| In the opening minutes of this powerful documentary we hear a voice that says ‘ we were young, working-class and poor: we were dykes NOT lesbians.” It is a statement of fact but there is a slight edge to it which we take as a warning not to misinterpret who this group of queer women really were. The film starts in the early 1980’s when a group of women set up a Camp outside the RAF Military Base on Greenham Common in the UK. They were ostensibly there to protest the fact that the Government was allowing the US Military to store nuclear Cruise missiles there. The Camp attracted headlines around the world and ended up lasting for 19 years. However one of the participants remarked that there was a point when the emphasis was on exploring lesbianism that actual protest What politicized lesbians more (and in fact the whole LGBTQ community) happened later that decade when Thatcher introduced Clause 28 in Parliament. It was an obnoxious law that prohibited the “promotion of homosexuality” by local authorities. On one hand, it created an atmosphere of fear for the safety of any gay person on the street, but it also coincided with the empowerment of young gay women who started a whole squatting movement in the rundown area of Brixton |
They identified as queer or dykes who outwardly (at least) seemed fierce as they tried to essential get the same facilities and bars that gay men had assumed as their right by then. They came from the world of punk, and from art schools and the very last thing they wanted to do was recreate the discreet semi-closeted queer spaces like The Gateway London’s oldest and only lesbian bar.

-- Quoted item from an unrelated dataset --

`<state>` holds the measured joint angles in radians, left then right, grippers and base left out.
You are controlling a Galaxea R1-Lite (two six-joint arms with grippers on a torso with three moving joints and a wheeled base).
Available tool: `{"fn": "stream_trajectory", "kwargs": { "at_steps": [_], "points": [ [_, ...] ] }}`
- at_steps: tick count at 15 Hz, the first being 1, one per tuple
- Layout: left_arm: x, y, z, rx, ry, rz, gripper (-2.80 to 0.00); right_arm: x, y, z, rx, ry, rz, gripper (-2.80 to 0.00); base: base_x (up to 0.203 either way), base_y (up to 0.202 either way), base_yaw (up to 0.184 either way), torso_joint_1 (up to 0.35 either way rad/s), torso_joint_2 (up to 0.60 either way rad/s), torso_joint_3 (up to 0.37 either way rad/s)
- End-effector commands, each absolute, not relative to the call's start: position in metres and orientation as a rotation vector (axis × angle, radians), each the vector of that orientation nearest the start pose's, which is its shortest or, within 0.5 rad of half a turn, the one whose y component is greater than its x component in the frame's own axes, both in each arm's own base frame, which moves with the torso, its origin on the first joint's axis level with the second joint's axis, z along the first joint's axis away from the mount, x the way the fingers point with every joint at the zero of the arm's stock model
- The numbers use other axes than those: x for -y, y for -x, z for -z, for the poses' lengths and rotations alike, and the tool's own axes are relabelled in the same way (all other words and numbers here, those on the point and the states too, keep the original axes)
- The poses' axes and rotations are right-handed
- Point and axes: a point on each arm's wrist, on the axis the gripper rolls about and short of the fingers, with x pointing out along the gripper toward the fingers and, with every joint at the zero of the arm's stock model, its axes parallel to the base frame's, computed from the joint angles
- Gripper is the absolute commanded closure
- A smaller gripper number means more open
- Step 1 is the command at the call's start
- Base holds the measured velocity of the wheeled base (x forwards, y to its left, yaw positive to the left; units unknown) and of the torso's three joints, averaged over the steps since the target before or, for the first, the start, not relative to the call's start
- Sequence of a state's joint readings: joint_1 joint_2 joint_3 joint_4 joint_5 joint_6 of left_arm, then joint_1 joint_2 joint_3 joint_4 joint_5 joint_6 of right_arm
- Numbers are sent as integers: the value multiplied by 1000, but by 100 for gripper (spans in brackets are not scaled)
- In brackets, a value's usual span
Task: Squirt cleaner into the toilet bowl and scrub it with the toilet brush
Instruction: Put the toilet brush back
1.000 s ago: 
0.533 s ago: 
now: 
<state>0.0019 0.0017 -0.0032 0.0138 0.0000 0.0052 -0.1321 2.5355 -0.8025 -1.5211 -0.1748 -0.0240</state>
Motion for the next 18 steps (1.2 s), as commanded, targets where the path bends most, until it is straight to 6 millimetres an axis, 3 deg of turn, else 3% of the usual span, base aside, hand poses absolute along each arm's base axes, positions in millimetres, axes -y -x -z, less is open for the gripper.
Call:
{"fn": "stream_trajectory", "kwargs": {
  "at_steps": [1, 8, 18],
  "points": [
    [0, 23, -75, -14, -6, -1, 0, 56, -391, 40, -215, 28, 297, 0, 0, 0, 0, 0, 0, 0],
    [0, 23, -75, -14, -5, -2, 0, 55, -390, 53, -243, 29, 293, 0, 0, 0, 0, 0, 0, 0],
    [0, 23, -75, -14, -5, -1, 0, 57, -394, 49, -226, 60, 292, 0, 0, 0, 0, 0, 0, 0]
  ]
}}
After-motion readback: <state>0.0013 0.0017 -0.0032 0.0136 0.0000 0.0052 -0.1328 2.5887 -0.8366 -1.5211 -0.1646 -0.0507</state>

A group of them wanted to create their own space where they could not just celebrate their sexuality but be able to experiment and explore S & M fetishes. The result was “Chain Reaction’ a weekly event held at the usually boys-only Market Tavern gay bar with its blacked-out windows and hosted mud wrestling and baby oil wrestling and even live sex acts.

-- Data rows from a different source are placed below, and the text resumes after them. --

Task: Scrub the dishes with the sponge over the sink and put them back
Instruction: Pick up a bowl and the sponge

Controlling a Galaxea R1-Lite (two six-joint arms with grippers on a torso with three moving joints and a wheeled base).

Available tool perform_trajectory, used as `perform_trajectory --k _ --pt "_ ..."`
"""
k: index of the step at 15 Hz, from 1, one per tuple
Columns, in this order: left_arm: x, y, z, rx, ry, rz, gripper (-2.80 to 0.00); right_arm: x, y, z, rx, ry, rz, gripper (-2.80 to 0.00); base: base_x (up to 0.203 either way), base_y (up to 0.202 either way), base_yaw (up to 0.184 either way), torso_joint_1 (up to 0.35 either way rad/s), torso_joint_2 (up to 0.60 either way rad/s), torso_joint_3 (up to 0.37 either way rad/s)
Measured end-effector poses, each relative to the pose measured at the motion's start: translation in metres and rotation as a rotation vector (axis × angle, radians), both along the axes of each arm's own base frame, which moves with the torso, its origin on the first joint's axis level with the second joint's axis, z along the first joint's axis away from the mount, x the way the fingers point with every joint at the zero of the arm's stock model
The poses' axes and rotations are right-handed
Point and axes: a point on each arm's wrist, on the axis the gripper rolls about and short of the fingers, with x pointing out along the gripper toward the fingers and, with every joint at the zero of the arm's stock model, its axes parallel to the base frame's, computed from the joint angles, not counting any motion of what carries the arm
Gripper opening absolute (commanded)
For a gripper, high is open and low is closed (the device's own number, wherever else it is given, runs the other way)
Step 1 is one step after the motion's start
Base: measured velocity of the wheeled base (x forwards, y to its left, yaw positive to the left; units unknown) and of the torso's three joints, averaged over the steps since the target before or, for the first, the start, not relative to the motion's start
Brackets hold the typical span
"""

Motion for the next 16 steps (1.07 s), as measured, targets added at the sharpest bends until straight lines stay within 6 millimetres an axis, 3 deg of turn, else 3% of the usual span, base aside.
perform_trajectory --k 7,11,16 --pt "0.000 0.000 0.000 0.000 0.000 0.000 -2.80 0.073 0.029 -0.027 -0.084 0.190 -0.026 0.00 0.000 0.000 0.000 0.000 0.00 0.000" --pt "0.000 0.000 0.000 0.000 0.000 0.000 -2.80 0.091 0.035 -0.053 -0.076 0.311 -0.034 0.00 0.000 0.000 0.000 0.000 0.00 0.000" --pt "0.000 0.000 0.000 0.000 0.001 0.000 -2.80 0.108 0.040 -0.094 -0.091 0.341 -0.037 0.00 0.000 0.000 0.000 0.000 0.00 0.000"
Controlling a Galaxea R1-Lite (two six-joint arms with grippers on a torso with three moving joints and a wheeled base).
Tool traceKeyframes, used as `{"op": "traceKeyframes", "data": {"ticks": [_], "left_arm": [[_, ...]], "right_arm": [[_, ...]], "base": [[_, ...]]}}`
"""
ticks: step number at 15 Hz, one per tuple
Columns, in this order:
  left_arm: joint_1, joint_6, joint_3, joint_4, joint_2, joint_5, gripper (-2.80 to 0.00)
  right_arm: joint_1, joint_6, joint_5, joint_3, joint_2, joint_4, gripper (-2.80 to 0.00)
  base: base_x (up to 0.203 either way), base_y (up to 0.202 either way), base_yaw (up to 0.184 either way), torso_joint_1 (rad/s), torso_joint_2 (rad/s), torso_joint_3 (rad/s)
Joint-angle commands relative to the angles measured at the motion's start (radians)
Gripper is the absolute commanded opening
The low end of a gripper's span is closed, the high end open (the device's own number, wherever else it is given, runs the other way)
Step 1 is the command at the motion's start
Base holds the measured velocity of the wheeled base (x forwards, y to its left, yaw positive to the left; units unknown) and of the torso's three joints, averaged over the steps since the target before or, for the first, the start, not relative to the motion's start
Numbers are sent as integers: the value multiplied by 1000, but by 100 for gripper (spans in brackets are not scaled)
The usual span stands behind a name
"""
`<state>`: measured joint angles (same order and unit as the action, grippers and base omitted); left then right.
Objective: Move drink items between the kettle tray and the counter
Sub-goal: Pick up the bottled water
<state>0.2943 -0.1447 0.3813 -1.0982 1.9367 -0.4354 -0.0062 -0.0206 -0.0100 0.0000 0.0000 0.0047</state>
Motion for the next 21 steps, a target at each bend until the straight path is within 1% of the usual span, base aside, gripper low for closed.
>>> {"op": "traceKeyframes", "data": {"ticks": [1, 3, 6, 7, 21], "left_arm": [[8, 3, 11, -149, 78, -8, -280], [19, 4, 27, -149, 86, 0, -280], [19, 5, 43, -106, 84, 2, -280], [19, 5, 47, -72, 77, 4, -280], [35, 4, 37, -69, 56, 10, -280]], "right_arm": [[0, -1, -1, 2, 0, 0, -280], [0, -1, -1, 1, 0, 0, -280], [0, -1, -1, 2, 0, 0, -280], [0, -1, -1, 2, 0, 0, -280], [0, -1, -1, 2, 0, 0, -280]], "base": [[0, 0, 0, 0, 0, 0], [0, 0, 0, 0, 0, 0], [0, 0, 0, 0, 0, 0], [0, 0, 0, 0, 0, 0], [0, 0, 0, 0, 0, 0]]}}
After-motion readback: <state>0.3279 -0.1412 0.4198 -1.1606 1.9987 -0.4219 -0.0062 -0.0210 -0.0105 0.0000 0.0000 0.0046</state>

As the participants look back now reliving their memories their faces light up showing their sheer delight. However, their success at the time also brought opposition and soon the bar was picketed by lesbians who self-identified as radical feminists who decried all the sexual activity. They called themselves Women Against Violence Against Women (WAVAW) and it was obvious that they would never be able to even concede that the ‘rebel dykes’ had the right to enjoy themselves in this way.
Interesting enough quite a few of the WAVAW women were the very earnest women that had been part of the Greenham Common lesbians for years.

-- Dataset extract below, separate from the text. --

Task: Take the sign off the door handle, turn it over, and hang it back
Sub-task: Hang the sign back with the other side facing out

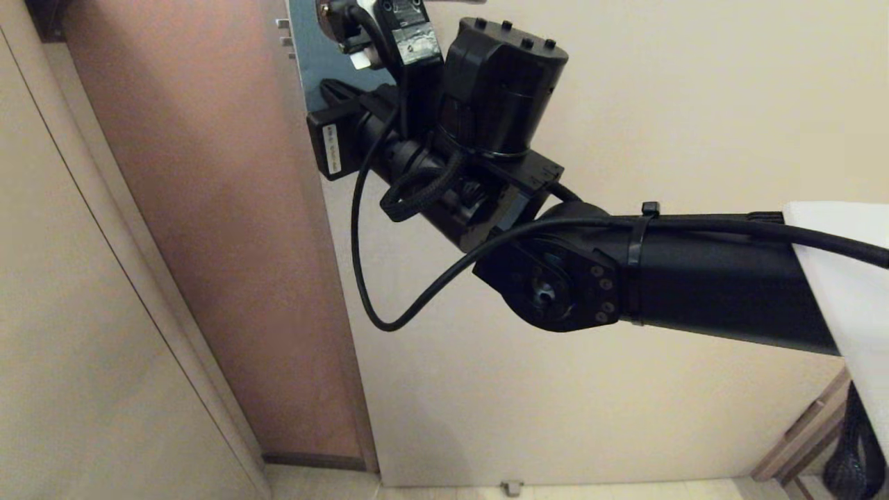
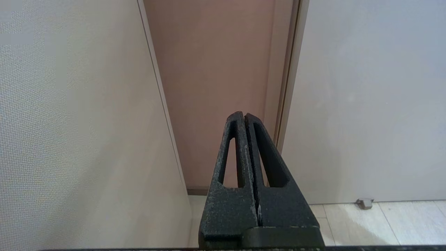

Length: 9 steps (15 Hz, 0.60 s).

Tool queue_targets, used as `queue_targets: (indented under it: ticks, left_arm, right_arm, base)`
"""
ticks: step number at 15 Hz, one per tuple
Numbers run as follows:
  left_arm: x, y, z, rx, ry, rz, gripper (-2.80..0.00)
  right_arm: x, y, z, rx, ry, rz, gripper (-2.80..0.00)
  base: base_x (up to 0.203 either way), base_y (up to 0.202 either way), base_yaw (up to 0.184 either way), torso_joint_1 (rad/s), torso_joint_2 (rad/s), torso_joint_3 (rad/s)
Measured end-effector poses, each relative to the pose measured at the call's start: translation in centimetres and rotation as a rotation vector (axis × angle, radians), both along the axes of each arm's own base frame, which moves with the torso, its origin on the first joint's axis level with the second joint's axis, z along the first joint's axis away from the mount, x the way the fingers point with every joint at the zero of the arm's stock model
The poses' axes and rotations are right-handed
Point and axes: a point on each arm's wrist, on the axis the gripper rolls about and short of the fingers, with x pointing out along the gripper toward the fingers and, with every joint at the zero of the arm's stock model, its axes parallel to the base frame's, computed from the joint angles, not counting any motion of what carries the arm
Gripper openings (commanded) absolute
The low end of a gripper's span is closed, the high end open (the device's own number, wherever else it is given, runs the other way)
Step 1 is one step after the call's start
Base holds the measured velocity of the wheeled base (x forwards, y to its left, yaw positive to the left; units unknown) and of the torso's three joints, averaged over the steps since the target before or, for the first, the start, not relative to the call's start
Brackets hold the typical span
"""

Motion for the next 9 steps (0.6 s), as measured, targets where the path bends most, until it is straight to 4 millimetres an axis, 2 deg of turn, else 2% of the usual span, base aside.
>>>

Lisa Power an activist and co-founder of Stonewall made a very succinct comment (that as a gay man I would NEVER dare to have said) Power said that at this point, there was a complete lack of humor in the lesbian community. Also she claimed that lesbians were so far woven into mainstream society that they were no longer lesbian.
However, we can see from the documentary, that back then the dykes were picked on by other lesbians who would go as far as labeling them ‘nazis’ if they insisted on wearing butch leather jackets
Even though the documentary ends with a ‘where are they now’ section and most of the women seemed enveloped in some form of respectability, they still come over as good-spirited and still anarchic and funny(!). It’s just that their fierceness has mellowed.
Kudos to filmmakers Harri Shanahan, Sian A. Williams, and Siobhan Fahey for making this fascinating record. Our queer history so needs to be told, so we can all remember the journey that others have made on out behalf.